Prevalence and mechanisms of high-level carbapenem antibiotic tolerance in clinical isolates of Klebsiella pneumoniae.
Overview
abstract
Antibiotic tolerance is the ability of bacteria to survive normally lethal doses of antibiotics for extended time periods. Clinically significant Enterobacterales, for example, often exhibit high tolerance to the last-resort antibiotic meropenem. Meropenem tolerance is associated with formation of cell wall-deficient spheroplasts that readily recover to rod shape and normal growth upon removal of the antibiotic. Both the true prevalence of tolerance, and genetic mechanisms underlying it, remain poorly understood. Here, we find that meropenem tolerance is widespread among clinical Enterobacterales. Using forward genetics, we uncover novel tolerance factors in a hypertolerant isolate of the ESKAPE pathogen Klebsiella pneumoniae.

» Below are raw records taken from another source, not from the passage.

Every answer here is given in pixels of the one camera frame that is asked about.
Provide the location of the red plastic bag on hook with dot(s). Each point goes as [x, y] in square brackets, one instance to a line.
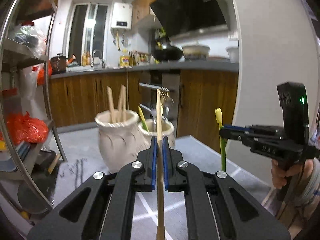
[40, 73]

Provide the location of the white floral ceramic utensil holder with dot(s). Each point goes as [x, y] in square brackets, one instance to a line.
[120, 142]

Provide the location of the yellow oil bottle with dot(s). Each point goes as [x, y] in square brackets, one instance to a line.
[124, 60]

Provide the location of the white wall water heater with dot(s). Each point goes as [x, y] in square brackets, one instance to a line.
[122, 16]

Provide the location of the white ceramic pot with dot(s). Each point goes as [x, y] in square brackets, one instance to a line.
[195, 52]

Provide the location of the gold fork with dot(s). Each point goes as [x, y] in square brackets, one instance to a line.
[166, 101]

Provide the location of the built-in oven with handles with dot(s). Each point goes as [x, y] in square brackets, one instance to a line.
[168, 84]

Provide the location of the yellow plastic tulip spoon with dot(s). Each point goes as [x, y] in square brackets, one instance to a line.
[143, 121]

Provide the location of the black wok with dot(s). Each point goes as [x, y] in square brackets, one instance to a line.
[171, 53]

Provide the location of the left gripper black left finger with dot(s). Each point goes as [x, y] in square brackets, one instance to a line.
[101, 207]

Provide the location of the wooden chopstick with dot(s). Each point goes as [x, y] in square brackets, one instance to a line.
[160, 183]
[120, 105]
[123, 103]
[111, 105]

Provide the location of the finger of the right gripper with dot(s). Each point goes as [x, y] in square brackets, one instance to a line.
[232, 134]
[237, 128]

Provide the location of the red plastic bag on shelf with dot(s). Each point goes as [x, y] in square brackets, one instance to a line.
[24, 128]

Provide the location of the dark rice cooker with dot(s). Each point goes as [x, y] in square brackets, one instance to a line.
[58, 63]

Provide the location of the person's right hand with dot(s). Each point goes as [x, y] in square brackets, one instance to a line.
[279, 176]

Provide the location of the black range hood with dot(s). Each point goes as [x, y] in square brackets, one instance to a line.
[179, 17]

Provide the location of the stainless steel shelf rack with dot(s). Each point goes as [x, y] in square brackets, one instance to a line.
[33, 165]

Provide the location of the sliding window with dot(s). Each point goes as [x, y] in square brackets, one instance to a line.
[87, 32]

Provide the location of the wooden base cabinets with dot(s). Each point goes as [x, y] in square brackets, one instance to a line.
[196, 94]

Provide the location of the chrome kitchen faucet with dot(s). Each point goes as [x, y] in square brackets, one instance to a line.
[97, 59]

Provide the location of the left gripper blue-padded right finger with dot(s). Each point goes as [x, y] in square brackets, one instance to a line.
[216, 206]

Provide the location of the green yellow tulip spoon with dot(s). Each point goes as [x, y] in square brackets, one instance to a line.
[219, 120]

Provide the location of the silver fork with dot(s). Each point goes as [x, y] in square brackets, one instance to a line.
[153, 112]

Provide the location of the clear plastic bag on shelf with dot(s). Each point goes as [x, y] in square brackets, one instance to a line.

We find that multiple mechanisms contribute to tolerance, and that cell envelope stress responses (PhoPQ, Cpx, Rcs and OmpR/EnvZ) collectively promote spheroplast stability and recovery, while the lytic transglycosylase MltB counteracts it. Our data indicate that tolerance is widespread among clinical isolates, and that outer membrane maintenance is a key factor promoting survival of tolerant K. pneumoniae.